Mario Gabelli
Who
Gabelli is chairman and CEO of Gabelli Asset Management. "Super Mario" is almost as well known to the general public as to the institutional investors who make up the lion's share of his backers, thanks to his frequent guest spots as a pundit on everything from CNBC to PBS.
Backstory
The son of Italian immigrants in the Bronx—his dad was a cook—as a high school student Gabelli spent his summers working as a golf caddy at Winged Foot and Sunningdale in Westchester, where he often listened in on conversations about the stock market. At Fordham, he proved himself a savvy entrepreneur: When power brownouts hit New York, he sold flashlights from the trunk of his car.
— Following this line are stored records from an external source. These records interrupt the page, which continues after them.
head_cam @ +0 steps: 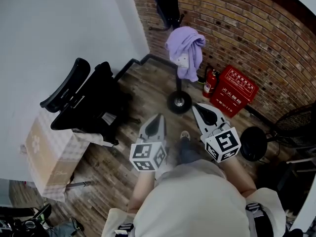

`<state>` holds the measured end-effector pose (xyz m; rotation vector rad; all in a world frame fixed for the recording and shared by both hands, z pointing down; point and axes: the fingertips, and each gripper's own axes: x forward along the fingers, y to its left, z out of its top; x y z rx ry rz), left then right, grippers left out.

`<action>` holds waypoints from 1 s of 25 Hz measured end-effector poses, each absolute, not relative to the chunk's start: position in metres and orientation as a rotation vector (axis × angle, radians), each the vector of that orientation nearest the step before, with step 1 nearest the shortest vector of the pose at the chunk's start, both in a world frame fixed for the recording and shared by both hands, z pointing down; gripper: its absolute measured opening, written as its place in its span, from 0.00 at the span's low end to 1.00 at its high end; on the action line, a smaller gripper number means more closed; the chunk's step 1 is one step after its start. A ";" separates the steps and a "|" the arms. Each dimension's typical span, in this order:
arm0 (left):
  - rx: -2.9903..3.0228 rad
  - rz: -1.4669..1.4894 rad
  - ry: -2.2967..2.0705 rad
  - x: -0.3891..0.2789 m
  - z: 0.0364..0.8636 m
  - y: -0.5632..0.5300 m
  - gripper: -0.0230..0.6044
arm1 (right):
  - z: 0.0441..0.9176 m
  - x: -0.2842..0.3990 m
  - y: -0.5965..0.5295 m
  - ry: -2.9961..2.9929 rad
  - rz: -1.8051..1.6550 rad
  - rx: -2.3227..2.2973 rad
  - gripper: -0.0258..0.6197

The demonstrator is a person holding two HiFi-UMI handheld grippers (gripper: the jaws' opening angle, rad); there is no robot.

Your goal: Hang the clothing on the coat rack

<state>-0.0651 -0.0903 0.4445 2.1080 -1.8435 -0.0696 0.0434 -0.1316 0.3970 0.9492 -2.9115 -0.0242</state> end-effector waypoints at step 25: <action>2.107 -0.060 -1.841 -0.063 0.443 -0.092 0.04 | 0.402 0.048 -0.134 -2.897 -0.030 0.940 0.04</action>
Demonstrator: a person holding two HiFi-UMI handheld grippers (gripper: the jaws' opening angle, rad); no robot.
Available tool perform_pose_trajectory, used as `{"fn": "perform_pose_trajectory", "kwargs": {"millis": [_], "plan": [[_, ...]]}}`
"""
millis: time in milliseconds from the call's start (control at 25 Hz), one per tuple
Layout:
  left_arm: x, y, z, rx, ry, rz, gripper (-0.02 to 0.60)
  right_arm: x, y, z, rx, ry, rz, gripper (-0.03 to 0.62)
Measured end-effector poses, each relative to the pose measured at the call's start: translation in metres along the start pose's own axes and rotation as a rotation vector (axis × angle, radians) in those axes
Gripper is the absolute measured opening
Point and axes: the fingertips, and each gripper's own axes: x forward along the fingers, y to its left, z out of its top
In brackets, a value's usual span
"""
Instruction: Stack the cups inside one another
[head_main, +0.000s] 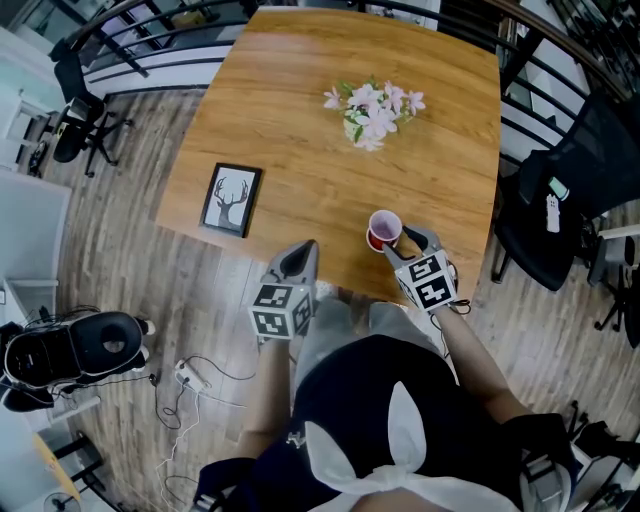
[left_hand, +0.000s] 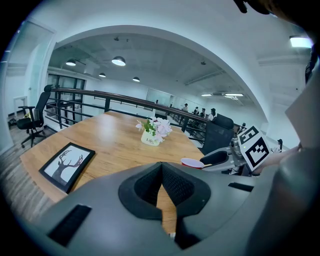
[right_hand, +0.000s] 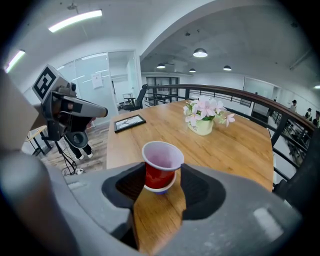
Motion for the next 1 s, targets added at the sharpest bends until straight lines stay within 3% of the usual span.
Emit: {"fn": "perform_pose_trajectory", "kwargs": {"millis": [320,1000], "plan": [[0.000,-0.001,-0.001,0.002,-0.007,-0.005,0.017,-0.004,0.007,-0.001,0.014,0.007,0.022,0.236],[-0.001,-0.009,0.000,0.010,0.007,-0.021,0.017,-0.019,0.010,0.014,0.032,-0.050,0.037,0.217]]}}
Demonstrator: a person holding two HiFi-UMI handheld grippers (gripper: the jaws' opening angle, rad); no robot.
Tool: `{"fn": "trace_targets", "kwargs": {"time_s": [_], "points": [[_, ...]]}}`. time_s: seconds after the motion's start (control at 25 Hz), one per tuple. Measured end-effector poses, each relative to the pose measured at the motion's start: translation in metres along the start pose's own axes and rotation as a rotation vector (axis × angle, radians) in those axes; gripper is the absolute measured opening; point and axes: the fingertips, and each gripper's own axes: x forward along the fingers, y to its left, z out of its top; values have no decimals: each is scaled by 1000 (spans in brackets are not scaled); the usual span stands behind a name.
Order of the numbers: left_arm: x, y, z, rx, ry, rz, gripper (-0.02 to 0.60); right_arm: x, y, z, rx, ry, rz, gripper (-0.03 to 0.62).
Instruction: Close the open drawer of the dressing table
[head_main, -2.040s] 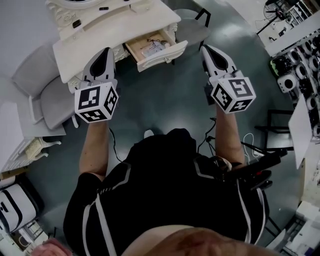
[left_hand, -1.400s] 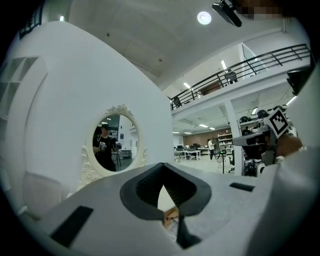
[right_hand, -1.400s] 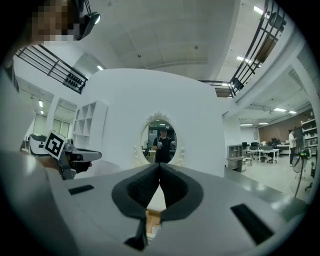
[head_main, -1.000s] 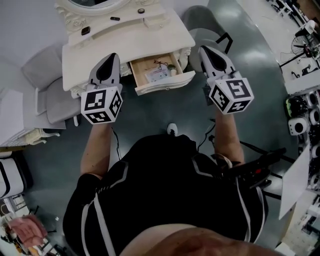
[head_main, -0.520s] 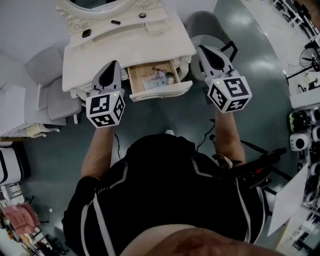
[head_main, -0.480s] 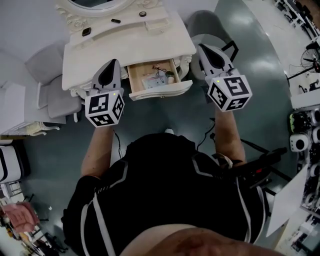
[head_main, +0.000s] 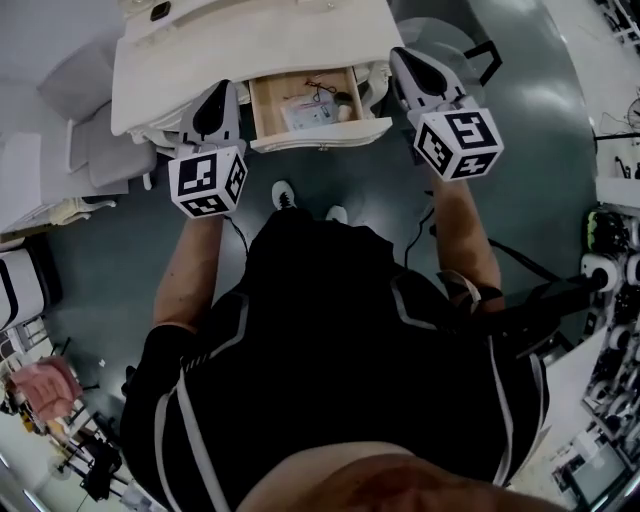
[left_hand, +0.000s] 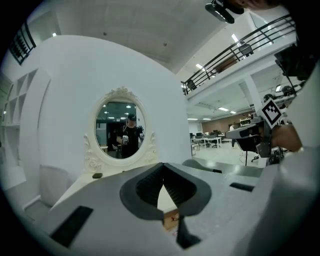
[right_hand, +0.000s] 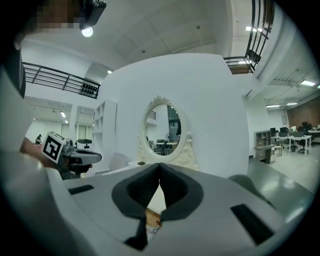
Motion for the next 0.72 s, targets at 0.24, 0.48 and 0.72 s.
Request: {"fn": "trace_targets", "kwargs": {"time_s": [0.24, 0.48, 0.72], "points": [[17, -4, -87, -32, 162, -49, 5, 23, 2, -91, 9, 149, 18, 5], [16, -23, -183, -44, 314, -99, 5, 33, 6, -179, 31, 288, 23, 5], [4, -21, -254, 16, 462, -101, 5, 27, 22, -260, 32, 436, 60, 5]]}}
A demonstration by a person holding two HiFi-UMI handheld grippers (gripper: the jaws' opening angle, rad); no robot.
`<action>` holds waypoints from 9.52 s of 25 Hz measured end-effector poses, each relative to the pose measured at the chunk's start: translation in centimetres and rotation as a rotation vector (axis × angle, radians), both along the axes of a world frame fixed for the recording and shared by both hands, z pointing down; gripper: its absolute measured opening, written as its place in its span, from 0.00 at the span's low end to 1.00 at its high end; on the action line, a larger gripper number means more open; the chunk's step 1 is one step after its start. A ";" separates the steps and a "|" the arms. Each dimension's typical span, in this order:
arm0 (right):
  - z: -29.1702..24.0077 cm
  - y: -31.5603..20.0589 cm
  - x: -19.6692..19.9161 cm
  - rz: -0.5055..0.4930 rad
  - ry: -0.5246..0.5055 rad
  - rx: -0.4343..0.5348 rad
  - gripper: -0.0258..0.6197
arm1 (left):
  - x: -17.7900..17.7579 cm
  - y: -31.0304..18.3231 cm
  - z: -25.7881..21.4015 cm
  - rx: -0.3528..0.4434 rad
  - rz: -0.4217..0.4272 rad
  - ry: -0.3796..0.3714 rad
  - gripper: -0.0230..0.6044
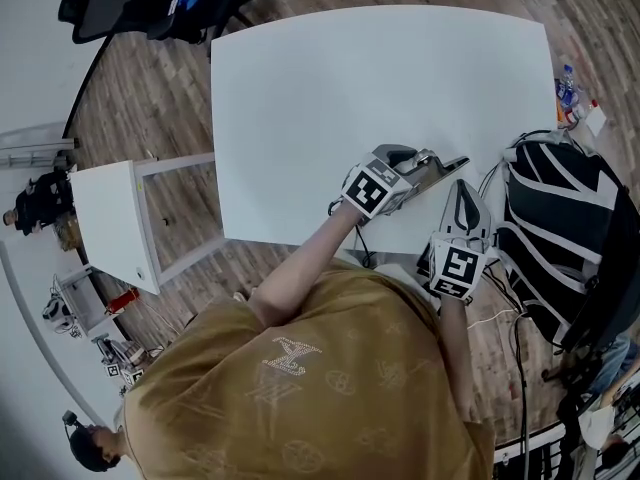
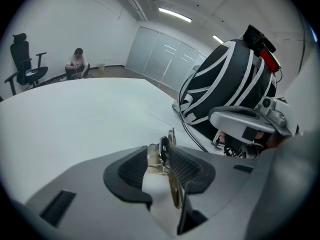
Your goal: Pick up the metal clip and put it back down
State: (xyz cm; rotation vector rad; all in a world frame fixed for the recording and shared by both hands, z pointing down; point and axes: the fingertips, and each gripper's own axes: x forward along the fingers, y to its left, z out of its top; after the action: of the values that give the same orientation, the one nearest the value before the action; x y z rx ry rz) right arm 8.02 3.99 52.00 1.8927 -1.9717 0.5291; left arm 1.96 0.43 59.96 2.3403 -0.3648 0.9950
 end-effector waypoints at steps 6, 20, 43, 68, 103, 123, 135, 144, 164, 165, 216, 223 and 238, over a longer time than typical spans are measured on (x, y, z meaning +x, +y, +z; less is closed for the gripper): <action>0.1 0.1 0.0 -0.003 0.008 -0.006 0.05 | 0.5 1.1 1.0 -0.060 0.071 -0.028 0.25; 1.3 1.4 -0.9 0.008 -0.020 -0.044 0.05 | 2.1 2.0 1.8 -0.113 0.183 -0.052 0.25; 2.0 0.1 -0.8 -0.009 -0.025 -0.065 0.05 | 3.4 2.9 2.1 -0.123 0.323 -0.088 0.26; 1.3 0.7 -0.2 0.021 -0.035 -0.039 0.05 | 2.2 3.9 1.7 -0.234 0.227 -0.067 0.21; -5.0 0.9 1.2 0.058 0.032 0.114 0.05 | 1.9 0.3 -8.2 0.245 0.047 0.237 0.19; -11.9 -1.6 0.2 0.051 -0.015 0.279 0.05 | 0.9 -1.2 -15.9 0.419 -0.051 0.414 0.19; -13.6 -1.6 -0.7 0.021 -0.035 0.337 0.05 | -0.2 -2.1 -20.9 0.549 -0.125 0.514 0.19; -14.1 -1.4 -0.3 0.029 -0.029 0.342 0.05 | 0.0 -2.1 -21.4 0.567 -0.129 0.530 0.19; -13.7 -1.1 0.2 0.028 -0.022 0.349 0.05 | -0.1 -2.5 -21.6 0.549 -0.192 0.596 0.19; -13.7 -1.1 0.2 0.029 -0.022 0.351 0.05 | -0.1 -2.5 -21.6 0.553 -0.186 0.596 0.19; -13.8 -1.6 0.9 0.053 0.007 0.353 0.05 | -0.6 -3.6 -19.1 0.441 -0.229 0.507 0.19; -11.6 -1.6 1.1 0.068 -0.019 0.306 0.05 | -0.6 -4.2 -15.7 0.325 -0.265 0.459 0.19; -7.8 -1.8 1.3 0.063 -0.022 0.208 0.05 | -1.3 -4.5 -9.5 0.091 -0.330 0.368 0.19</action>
State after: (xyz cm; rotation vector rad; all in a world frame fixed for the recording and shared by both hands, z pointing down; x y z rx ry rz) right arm 9.33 2.18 44.18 2.0875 -2.0564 0.3755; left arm 0.67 -4.03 50.48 2.3783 -0.6307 0.3908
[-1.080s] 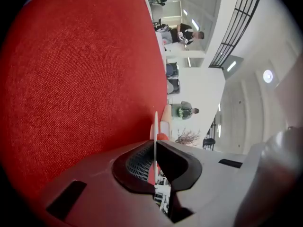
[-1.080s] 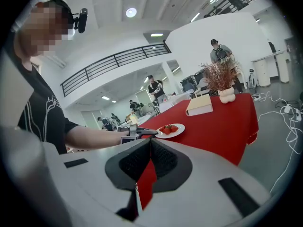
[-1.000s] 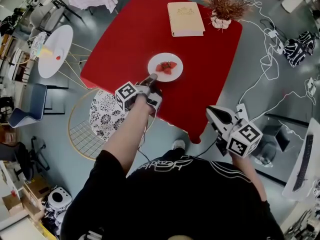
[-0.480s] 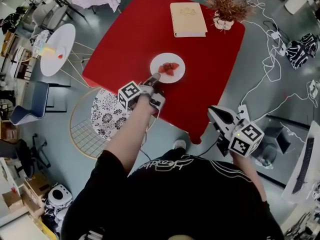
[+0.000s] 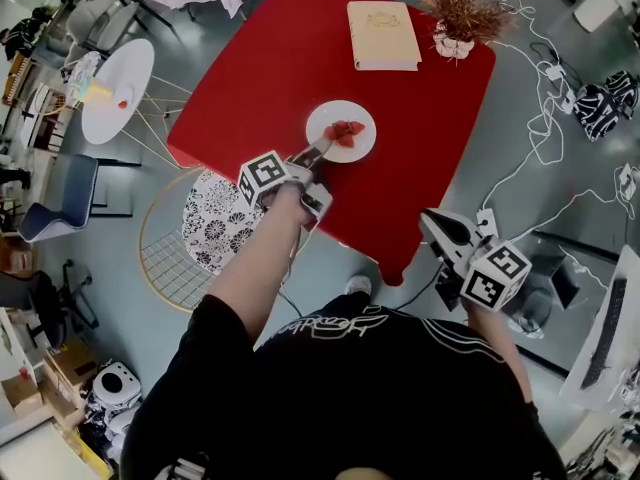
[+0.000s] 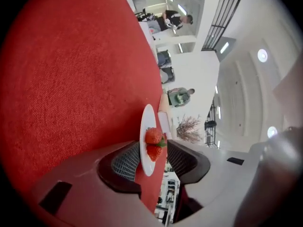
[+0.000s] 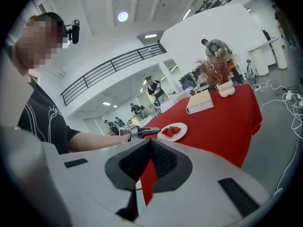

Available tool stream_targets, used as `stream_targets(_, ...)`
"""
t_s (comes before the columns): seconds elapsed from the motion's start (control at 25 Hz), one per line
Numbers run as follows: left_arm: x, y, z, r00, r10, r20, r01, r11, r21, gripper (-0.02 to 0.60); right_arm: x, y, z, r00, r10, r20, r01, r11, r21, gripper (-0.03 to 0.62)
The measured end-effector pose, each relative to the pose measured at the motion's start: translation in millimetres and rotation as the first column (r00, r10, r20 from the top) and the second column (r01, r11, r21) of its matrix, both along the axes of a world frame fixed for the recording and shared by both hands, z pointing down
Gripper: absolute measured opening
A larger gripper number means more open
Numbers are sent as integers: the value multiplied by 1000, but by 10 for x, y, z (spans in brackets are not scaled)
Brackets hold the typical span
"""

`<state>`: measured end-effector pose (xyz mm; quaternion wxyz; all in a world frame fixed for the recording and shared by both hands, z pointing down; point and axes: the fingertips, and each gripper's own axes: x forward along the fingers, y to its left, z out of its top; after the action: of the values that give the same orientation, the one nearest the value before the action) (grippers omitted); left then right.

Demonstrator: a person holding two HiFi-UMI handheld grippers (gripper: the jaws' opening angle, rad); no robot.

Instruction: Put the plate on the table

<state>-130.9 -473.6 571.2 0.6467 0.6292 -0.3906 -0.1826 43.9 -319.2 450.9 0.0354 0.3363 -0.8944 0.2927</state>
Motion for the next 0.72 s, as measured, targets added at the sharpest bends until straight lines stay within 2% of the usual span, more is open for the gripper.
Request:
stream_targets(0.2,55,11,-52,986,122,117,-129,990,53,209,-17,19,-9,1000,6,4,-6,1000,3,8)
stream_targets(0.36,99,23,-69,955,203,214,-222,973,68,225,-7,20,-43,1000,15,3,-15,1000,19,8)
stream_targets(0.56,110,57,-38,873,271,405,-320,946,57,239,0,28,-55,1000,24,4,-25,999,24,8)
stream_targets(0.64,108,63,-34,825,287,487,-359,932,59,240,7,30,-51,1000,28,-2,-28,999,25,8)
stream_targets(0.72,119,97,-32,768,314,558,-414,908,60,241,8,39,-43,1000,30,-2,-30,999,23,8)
He says he was first turned on to value investing as a student at Columbia Business School (his carpool buddies at the time included Leon Cooperman and Art Samberg), and after graduating he covered the auto industry at brokerage firm Loeb Rhodes, taking over for Michael Steinhardt. Gabelli went out on his own and opened a money-management firm in 1977, introducing his first mutual fund a decade later. His timing couldn't have been better. As he rode the '80s bull market, he also became a TV celebrity when the financial media was just getting off the ground—the exposure both fed his ego and helped him promote his funds, landing him thousands of eager new investors.
Of note
Although Gabelli still oversees $27 billion in assets, that figure has dwindled along with performance, and fund-rating outfit Morningstar now awards the group a miserable "D" rating. Why the slippage? Former employees have described him as a control freak who refuses to cede power over portfolios to the managers nominally in charge of them—he reportedly still serves as chief stock-picker for all of his firm's portfolios—and his high fees have turned off investors. His reputation has also been tarnished by several legal battles. In July 2006, he paid a $130 million fine to settle charges he created fake companies to bid for wireless phone licenses, and he settled a separate case to the tune of $100 million with two investors who claimed he'd deprived them of what would have been hefty profits.
Keeping score
Gabelli is perhaps the most highly compensated mutual fund manager in history—until he took his company public in 1991, he had taken home an astonishing 20 percent of the firm's pretax profits. (Only after underwriters balked at the arrangement did he agree to limit it to 10 percent going forward.) That kind of compensation strikes many as ironic, given Gabelli's history as a corporate governance crusader. In 2007, he took home $70.9 million, up 22 percent from the year before. He was worth $1.1 billion in 2006, according to Forbes.
Personal
Gabelli's second wife is Regina Pitaro, a managing director at his company. (It's her second marriage as well.) He has four children with his first wife, Elaine. The Gabellis lives in the exclusive Belle View enclave of Greenwich. They also own a home in Moose, Wyoming—where he goes fly-fishing—and a 500-year-old farmhouse near Reggio Emilia, Italy, which has been in his family for generations.